2. How many grams of 96.5% pure NaOH pellets do you need to make 1.000 liter of 1.50 N NaOH?
To determine the number of grams of 96.5% pure NaOH pellets needed to make 1.000 liter of 1.50 N NaOH, you need to know the molecular weight of NaOH and perform some calculations.
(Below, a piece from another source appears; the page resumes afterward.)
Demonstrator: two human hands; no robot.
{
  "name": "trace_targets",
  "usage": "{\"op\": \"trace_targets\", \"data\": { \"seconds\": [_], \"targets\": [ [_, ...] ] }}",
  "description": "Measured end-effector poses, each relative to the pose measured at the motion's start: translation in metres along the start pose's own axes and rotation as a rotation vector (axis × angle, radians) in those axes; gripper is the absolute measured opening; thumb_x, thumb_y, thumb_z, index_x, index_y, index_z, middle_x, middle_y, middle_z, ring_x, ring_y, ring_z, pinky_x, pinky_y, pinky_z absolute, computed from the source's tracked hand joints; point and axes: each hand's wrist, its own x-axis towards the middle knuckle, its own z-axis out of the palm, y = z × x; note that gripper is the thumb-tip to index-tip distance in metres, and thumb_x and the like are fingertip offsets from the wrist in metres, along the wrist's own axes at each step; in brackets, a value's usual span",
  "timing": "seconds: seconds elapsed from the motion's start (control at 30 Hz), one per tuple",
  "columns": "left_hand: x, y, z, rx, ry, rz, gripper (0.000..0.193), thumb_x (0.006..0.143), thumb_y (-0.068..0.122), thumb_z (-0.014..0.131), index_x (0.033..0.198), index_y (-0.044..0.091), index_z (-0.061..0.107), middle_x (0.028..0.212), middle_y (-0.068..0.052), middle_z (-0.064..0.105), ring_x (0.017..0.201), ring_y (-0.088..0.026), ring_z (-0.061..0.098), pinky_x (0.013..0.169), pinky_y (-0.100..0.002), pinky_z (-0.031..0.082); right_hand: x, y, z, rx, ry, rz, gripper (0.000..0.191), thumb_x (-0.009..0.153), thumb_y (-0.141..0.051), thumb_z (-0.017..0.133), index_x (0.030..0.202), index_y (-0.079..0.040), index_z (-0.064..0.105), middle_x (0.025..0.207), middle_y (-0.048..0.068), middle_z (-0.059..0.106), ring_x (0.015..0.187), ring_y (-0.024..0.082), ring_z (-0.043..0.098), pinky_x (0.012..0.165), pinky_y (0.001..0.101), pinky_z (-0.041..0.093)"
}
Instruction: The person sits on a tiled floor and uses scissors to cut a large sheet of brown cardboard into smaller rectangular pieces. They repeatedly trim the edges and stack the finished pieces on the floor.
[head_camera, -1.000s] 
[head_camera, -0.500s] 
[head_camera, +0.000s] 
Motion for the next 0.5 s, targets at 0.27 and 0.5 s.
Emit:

First, you need to find the molecular weight of NaOH, which is comprised of one sodium atom (Na), one oxygen atom (O), and one hydrogen atom (H). The atomic weights of sodium, oxygen, and hydrogen are approximately 22.99 g/mol, 16 g/mol, and 1 g/mol, respectively.
The total molecular weight of NaOH can be calculated by adding the atomic weights of its constituent atoms:
Na = 22.99 g/mol
O = 16 g/mol
H = 1 g/mol
Total molecular weight of NaOH = 22.99 + 16 + 1 = 39.99 g/mol
Now, you can calculate the number of moles of NaOH needed to prepare 1.000 liter of 1.50 N NaOH. To do this, you need to use the formula:
Moles = Normality × Volume (in liters)
In this case, the given normality of NaOH is 1.50 N, and the volume is 1.000 L. Plugging in these values, we get:
Moles = 1.50 N × 1.000 L = 1.50 moles
Since you now have the number of moles of NaOH needed, you can calculate the mass of NaOH required. Simply multiply the moles of NaOH by the molecular weight of NaOH:
Mass (in grams) = Moles × Molecular weight
Mass = 1.50 moles × 39.99 g/mol ≈ 59.99 grams
Therefore, you would need approximately 59.99 grams of 96.5% pure NaOH pellets to make 1.000 liter of 1.50 N NaOH.